Professors, Students, and Writers Petition to Save Penn Book Center

More than 2,300 people are asking the university — and Amy Gutmann — to step in and help support the literary and intellectual hub.


penn book center

Photo courtesy of Penn Book Center

The owners of University City’s beloved Penn Book Center announced earlier this week that the business would close its doors for good in May.

The news was met with anguish from the community of writers, authors, professors, poets, and readers who frequent the store, whose collection of intellectually minded material is unrivaled in the city. The independent bookstore’s owners, husband-and-wife team Michael Row and Ashley Montague, said they would be open to offers to buy the store. And now they and others are hoping that some good news comes from the University of Pennsylvania itself.

Professors, students, and community members are petitioning Penn — and specifically university president Amy Gutmann — to find a way to save Penn Book Center. A Change.org plea had garnered more than 2,300 signatures as of 2 p.m. on Friday, less than a day after it was created.

“We ask that Penn meet with Penn Book Center to work out a strategy to keep the bookstore in business,” the petition reads. “Penn Book Center, like other thriving independent bookstores, is more than a retail bookseller. It is, as the director of the Seminary Co-op Bookstore in Chicago puts it, ‘a cultural institution disguised as a retailer.'”

Penn Book Center first opened in 1962 under founders Peter, Achilles, and Olga Nickles. Mantague and Row bought the shop in 2005. Two years ago, they shifted the business away from textbooks and course sales (which they said made up the “bulk” of the store’s revenue) to ramp up in-store events and stock their aisles with a thought-provoking selection informed by the university community — including books authored by Penn professors. Visiting authors included writer and professor Eve Ewing, Philly’s own Carmen Maria Machado, journalist Helen Zia, poet Eileen Myles, feminist writer Rebecca Traister, and historian and educator Carol Anderson.

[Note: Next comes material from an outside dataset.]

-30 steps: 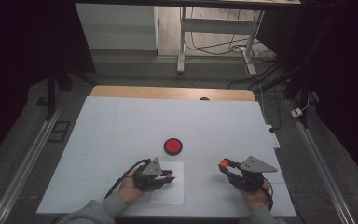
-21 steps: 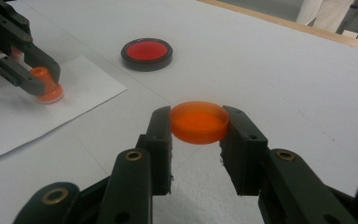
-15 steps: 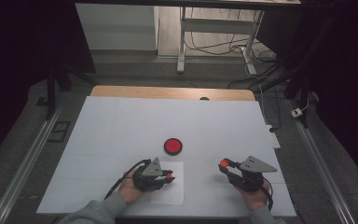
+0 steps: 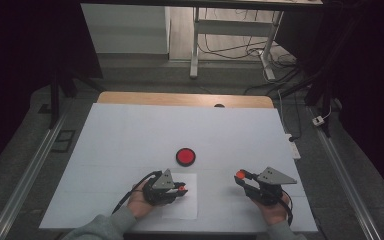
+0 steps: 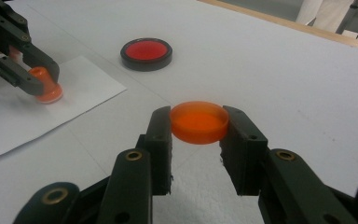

“It was a labor of love, and we are proud of the results, especially of our events calendar, which reflects the strength and diversity of literary culture in Philadelphia,” the pair wrote in a piece published Friday on Philly.com. “As happy as we are with these changes, however, they have not generated the sales we need to stay open.”

Like many other independent bookstore owners, Montague and Row blame the lack of revenue on sites like Amazon, which they say have facilitated “the explosive growth of online book sales at cut-rate prices,” making “selling books in brick and mortar stores a difficult proposition.”

The Change.org petition asks that Penn facilitate a discussion with Montague and Row regarding how the bookstore can be preserved. It also suggests that Penn model a potential solution for the store’s lack of revenue on a Princeton initiative that subsidizes textbook sales at 30 percent off list price at its independent campus bookstore, Labyrinth. Petitioners say doing so “provides a valuable bridge between the campus and off-campus communities.”

A spokesperson for Penn did not immediately respond to a request for comment on the likeliness of a potential partnership or offer. Penn owns the building that houses the bookstore, so any type of lease negotiation would have to go through the university.

Montague said the university has been “very flexible on the lease terms” for the past few years. She added that the couple is set to meet with members of the school’s real estate department in the near future.

“I have no idea what [Penn wants] to do with the space, but clearly they’re interested in talking about it with us,” Montague said.

She added that she hopes the space will continue to house a bookshop that carries “the kind of inventory we carry, does the kinds same events that we do.”

“I think Philly is a big enough city with enough universities that we ought to be able to support a bookstore like ours,” Montague said.